WHAT IS NEEDED: Return the count of lines in the records that include the string "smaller", and nothing besides it.

(Stored entries)
---+---

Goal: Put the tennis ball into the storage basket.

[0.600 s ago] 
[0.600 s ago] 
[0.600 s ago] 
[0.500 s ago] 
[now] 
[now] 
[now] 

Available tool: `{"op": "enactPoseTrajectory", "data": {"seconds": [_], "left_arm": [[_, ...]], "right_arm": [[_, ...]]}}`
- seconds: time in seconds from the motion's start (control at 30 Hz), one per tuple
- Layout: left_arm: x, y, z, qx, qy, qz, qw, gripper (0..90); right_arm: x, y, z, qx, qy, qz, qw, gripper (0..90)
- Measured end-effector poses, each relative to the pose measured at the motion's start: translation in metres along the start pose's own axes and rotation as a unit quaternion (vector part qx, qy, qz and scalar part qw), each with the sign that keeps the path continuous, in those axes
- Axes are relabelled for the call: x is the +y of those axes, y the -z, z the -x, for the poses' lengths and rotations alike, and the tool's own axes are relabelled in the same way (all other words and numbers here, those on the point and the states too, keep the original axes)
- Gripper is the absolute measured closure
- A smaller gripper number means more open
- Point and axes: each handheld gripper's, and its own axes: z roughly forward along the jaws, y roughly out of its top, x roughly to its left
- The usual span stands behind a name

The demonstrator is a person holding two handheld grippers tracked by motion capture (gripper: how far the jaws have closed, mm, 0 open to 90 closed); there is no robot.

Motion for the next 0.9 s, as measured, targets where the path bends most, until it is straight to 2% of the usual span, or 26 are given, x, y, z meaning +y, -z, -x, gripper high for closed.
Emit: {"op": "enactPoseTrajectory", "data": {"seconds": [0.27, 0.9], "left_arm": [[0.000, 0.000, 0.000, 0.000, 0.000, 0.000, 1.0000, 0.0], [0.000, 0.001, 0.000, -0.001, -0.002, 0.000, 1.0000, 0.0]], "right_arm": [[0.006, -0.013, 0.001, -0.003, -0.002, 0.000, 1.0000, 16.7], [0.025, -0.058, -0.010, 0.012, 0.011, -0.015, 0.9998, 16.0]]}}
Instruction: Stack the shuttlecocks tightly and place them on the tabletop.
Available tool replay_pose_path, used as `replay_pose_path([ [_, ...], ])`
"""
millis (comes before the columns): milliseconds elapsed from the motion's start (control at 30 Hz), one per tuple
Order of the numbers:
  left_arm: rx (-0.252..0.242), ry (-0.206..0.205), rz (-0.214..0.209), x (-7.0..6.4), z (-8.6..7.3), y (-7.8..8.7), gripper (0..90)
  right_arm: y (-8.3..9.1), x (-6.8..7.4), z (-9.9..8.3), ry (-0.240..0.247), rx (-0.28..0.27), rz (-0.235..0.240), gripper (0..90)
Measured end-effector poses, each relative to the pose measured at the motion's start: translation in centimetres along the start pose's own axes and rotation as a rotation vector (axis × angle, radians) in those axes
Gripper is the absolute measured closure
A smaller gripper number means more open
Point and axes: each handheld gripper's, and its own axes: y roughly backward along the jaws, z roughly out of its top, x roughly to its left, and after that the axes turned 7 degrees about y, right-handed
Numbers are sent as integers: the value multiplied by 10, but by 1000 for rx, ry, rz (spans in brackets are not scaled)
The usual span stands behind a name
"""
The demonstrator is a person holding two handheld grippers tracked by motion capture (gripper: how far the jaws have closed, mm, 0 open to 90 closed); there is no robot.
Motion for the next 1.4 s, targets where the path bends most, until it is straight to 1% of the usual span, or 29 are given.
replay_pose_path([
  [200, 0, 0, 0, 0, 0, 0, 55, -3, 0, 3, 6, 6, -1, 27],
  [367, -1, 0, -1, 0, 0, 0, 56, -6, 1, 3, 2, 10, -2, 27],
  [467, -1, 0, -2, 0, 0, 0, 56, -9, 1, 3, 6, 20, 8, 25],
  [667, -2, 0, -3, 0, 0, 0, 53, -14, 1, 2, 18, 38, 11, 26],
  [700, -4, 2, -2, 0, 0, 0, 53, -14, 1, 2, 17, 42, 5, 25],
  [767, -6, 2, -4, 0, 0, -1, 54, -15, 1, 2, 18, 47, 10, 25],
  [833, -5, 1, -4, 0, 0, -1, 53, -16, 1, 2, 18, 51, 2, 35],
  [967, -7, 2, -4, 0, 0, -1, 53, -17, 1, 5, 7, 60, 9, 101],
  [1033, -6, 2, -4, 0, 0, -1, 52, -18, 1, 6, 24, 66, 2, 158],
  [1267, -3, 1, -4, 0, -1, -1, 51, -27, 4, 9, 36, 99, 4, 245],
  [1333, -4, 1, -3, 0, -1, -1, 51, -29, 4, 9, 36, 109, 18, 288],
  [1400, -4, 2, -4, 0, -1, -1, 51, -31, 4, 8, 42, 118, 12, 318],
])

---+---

EXERCISE ANSWER: 2